The West African regional bloc ECOWAS announced Tuesday that it was ending sanctions imposed against Mali after a military coup in August, saying it wished to back the return to civilian rule.
In a statement, the Economic Community of West African States (ECOWAS) said “heads of state and government have decided to lift sanctions” after noting positive steps towards a constitutional government.
It noted the publication of a roadmap for the transition period.
The 15-nation group imposed tough sanctions against one of Africa’s poorest countries after president Ibrahim Boubacar Keita was ousted following mass protests.
The coup was bloodless but triggered widespread alarm among Mali’s neighbours.
A coup in 2012 was followed by an uprising in northern Mali which morphed into a bloody Islamist insurgency, claiming thousands of lives and threatening neighbouring Niger and Burkina Faso.

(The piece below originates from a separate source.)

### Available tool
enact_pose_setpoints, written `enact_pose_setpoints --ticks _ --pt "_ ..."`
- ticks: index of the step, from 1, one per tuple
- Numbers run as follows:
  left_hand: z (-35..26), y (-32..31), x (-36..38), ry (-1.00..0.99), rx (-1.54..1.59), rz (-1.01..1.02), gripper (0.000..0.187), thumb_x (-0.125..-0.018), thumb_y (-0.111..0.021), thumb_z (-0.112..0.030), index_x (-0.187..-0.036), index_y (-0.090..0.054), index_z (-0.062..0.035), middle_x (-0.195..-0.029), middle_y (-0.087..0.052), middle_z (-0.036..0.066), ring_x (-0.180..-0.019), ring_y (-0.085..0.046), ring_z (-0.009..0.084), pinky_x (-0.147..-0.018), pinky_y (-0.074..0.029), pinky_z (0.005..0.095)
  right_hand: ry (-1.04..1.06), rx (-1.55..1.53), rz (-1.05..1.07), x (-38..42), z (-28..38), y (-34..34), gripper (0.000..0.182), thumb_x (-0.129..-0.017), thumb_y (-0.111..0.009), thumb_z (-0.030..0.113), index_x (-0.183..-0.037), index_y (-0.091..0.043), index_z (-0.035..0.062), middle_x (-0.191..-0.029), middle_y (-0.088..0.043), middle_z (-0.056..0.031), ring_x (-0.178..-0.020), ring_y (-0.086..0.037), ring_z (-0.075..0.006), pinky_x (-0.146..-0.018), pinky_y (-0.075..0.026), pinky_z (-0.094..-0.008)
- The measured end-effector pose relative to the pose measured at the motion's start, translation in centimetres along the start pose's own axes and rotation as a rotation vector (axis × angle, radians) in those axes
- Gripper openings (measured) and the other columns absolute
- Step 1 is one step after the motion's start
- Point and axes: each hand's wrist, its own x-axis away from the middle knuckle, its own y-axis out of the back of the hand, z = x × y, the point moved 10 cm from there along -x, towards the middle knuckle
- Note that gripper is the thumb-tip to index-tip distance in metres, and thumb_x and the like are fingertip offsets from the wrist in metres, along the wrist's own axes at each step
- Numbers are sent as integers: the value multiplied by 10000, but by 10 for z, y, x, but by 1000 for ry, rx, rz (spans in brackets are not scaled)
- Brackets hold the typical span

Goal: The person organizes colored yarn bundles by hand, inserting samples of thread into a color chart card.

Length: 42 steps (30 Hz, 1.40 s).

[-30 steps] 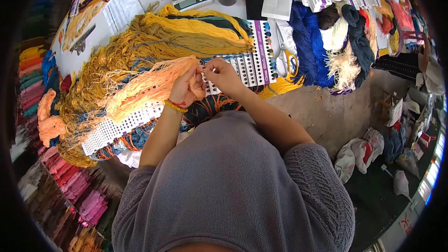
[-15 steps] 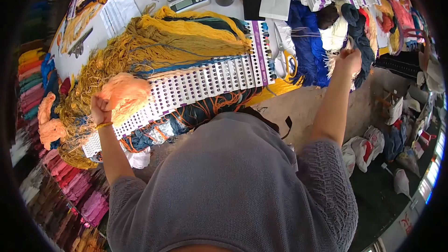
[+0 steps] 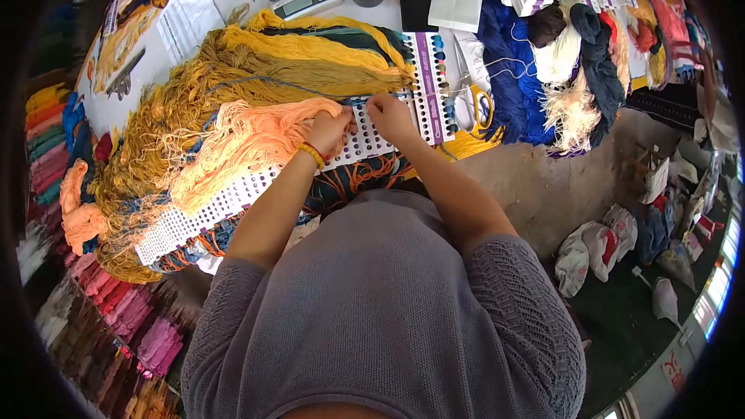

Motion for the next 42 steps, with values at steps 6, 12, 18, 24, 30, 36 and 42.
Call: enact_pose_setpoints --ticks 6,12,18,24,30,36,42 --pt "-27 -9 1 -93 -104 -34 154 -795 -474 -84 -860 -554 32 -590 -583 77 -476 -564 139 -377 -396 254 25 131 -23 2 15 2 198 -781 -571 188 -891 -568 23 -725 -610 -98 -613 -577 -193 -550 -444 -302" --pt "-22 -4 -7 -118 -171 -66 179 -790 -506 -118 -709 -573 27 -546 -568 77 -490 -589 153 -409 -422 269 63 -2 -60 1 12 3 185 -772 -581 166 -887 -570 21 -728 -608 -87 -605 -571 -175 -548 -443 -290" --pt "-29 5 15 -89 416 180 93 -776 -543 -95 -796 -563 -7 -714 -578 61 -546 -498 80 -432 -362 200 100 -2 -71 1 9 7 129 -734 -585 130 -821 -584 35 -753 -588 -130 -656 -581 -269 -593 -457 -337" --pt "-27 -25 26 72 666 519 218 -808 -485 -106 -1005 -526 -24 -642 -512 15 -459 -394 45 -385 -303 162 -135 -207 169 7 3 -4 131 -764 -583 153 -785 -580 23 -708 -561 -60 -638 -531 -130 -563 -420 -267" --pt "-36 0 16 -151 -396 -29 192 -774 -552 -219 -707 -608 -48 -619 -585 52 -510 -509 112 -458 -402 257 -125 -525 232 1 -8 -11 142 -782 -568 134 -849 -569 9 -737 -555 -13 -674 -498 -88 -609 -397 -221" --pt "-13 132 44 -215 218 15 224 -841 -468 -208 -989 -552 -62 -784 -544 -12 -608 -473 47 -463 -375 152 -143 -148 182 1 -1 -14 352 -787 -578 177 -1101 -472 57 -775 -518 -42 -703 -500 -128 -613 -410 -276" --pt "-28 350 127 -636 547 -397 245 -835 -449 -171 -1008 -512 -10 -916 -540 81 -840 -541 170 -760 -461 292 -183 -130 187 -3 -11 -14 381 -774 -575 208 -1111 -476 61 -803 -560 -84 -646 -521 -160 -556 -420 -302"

The ECOWAS sanctions, imposed on August 20, included border closures and a ban on commercial trade and financial flows but not basic necessities, drugs, equipment to fight coronavirus, fuel or electricity.
Under pressure, Mali’s junta endorsed a “charter” to restore civilian rule within 18 months and appointed a committee which chose 70-year-old retired colonel Bah Ndaw as interim president.

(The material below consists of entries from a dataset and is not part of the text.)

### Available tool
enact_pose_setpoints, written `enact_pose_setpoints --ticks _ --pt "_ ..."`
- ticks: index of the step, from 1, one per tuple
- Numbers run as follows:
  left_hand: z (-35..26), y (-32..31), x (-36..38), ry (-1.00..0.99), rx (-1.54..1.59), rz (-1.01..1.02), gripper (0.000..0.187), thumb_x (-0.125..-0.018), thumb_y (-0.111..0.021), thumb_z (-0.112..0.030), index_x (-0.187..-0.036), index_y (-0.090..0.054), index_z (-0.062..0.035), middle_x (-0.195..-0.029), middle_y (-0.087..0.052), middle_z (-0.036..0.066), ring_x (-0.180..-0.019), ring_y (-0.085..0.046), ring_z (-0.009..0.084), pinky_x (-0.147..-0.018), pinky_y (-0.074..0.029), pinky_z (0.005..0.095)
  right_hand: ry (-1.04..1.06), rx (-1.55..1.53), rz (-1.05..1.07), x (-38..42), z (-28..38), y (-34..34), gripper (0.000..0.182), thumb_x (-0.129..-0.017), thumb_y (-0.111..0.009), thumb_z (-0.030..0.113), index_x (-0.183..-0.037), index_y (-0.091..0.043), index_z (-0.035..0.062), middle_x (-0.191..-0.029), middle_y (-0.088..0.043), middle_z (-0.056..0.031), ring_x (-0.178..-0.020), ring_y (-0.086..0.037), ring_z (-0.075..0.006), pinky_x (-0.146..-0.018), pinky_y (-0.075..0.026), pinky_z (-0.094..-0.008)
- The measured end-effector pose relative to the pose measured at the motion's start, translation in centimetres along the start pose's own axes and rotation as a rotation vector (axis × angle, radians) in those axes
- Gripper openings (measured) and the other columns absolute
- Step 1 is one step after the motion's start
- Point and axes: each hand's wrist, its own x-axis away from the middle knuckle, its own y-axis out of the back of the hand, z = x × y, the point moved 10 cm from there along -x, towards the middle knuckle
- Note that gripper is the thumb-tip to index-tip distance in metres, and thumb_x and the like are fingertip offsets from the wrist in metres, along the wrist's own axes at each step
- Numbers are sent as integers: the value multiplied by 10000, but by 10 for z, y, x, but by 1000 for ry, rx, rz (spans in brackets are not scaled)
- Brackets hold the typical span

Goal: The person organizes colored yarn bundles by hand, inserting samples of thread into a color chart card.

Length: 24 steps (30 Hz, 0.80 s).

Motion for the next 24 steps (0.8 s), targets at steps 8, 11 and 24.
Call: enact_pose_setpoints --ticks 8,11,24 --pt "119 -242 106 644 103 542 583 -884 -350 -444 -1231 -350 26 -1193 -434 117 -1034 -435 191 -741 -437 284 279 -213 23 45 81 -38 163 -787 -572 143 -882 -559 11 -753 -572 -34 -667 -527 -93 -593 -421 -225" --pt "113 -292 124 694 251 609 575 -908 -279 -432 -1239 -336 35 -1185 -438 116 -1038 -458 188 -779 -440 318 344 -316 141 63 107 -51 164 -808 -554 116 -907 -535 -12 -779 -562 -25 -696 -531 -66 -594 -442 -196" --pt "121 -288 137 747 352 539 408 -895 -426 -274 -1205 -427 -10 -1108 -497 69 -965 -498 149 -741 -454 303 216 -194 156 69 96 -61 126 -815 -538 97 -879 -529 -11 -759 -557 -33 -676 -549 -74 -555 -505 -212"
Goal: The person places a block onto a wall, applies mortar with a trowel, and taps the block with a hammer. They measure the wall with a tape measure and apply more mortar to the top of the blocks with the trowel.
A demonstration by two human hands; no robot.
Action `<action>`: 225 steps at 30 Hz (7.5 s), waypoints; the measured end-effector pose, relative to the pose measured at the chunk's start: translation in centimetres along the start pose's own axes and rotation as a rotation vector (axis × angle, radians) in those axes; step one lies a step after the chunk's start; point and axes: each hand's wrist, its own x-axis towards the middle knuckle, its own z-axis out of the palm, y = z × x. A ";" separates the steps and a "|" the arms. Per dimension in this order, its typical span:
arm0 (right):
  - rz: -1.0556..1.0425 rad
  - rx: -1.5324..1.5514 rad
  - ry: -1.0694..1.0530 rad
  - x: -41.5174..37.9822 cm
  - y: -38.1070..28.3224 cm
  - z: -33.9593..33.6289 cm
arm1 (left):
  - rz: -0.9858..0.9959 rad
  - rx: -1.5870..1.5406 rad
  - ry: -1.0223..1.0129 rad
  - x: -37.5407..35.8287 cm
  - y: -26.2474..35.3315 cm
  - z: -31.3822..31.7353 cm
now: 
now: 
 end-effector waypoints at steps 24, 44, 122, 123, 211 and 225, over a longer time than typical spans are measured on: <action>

Despite this, ECOWAS insisted on the publication of the transition roadmap and warned it could not accept junta leader Colonel Assimi Goita, who is interim vice president, as Ndaw’s potential replacement.

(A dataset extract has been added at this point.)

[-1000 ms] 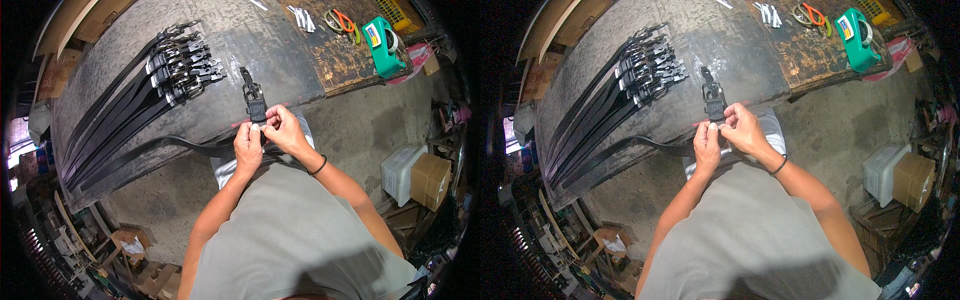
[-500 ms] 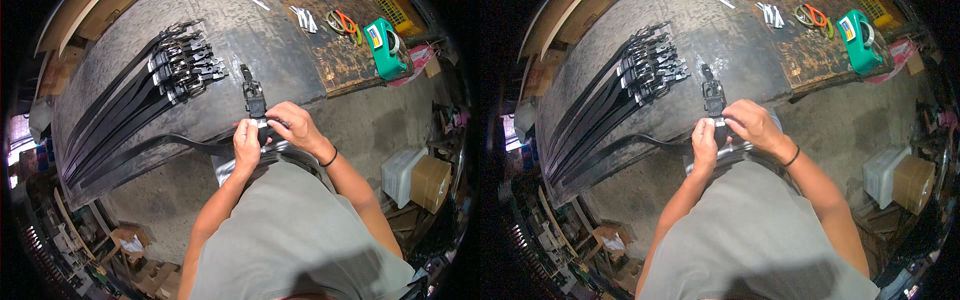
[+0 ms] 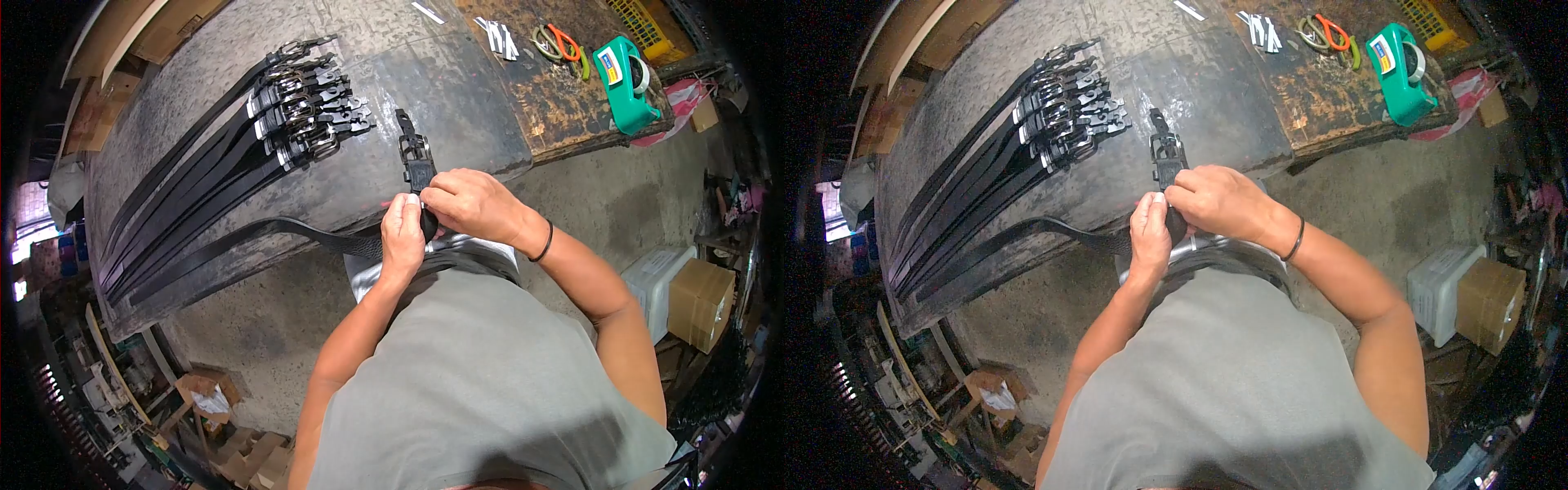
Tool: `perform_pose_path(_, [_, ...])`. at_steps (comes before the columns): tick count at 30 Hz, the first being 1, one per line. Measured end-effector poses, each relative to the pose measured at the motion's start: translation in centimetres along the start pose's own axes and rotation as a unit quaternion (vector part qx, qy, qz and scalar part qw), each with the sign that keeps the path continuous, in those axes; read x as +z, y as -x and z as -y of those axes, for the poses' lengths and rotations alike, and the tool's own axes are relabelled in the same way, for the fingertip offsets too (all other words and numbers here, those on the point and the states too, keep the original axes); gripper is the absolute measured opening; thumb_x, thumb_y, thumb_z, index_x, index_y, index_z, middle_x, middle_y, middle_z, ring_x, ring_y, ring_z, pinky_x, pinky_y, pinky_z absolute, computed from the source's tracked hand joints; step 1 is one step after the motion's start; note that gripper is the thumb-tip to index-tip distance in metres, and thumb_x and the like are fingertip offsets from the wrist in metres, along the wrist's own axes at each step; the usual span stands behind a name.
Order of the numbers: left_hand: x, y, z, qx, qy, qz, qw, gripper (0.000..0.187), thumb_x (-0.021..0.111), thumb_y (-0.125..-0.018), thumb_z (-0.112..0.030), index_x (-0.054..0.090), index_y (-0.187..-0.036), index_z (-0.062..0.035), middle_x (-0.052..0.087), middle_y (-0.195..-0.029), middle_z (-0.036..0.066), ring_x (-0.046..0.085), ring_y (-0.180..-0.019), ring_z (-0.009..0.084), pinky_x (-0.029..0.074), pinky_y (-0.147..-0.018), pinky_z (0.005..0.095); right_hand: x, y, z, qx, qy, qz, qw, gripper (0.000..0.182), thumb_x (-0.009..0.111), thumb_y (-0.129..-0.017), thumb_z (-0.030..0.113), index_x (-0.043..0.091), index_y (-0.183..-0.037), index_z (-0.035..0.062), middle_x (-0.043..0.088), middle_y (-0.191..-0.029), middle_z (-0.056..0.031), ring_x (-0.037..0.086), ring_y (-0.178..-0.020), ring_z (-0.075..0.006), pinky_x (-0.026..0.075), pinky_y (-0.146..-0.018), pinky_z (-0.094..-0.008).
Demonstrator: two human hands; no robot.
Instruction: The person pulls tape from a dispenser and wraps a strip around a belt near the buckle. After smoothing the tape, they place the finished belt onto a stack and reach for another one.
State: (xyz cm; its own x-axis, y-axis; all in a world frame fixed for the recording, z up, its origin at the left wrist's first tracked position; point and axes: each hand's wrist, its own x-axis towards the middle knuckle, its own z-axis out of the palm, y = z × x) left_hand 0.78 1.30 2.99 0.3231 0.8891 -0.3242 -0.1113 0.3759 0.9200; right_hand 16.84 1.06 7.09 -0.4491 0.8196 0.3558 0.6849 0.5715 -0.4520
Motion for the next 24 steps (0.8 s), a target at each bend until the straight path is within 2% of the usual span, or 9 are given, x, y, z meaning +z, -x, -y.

The bloc has now taken into account “notable advances towards constitutional normalisation,” according to a French text of Tuesday’s statement, signed by President Nana Akufo-Addo of Ghana, who currently chairs ECOWAS.
It also called on “all bilateral and multilateral partners to support Mali.”
The communique also called for civilian and military officers detained during the coup to be released, and for the junta, which calls itself the National Council for the Salvation of the People (CNSP), to be dissolved.
The statement was issued a day after Ndaw appointed a government, headed by former foreign minister Moctar Ouane, in which junta members occupy key positions.
The “charter” also sets down the goals of re-establishing security across the nation, two-thirds of which are outside government control; of “restoring the state”; and of staging general elections.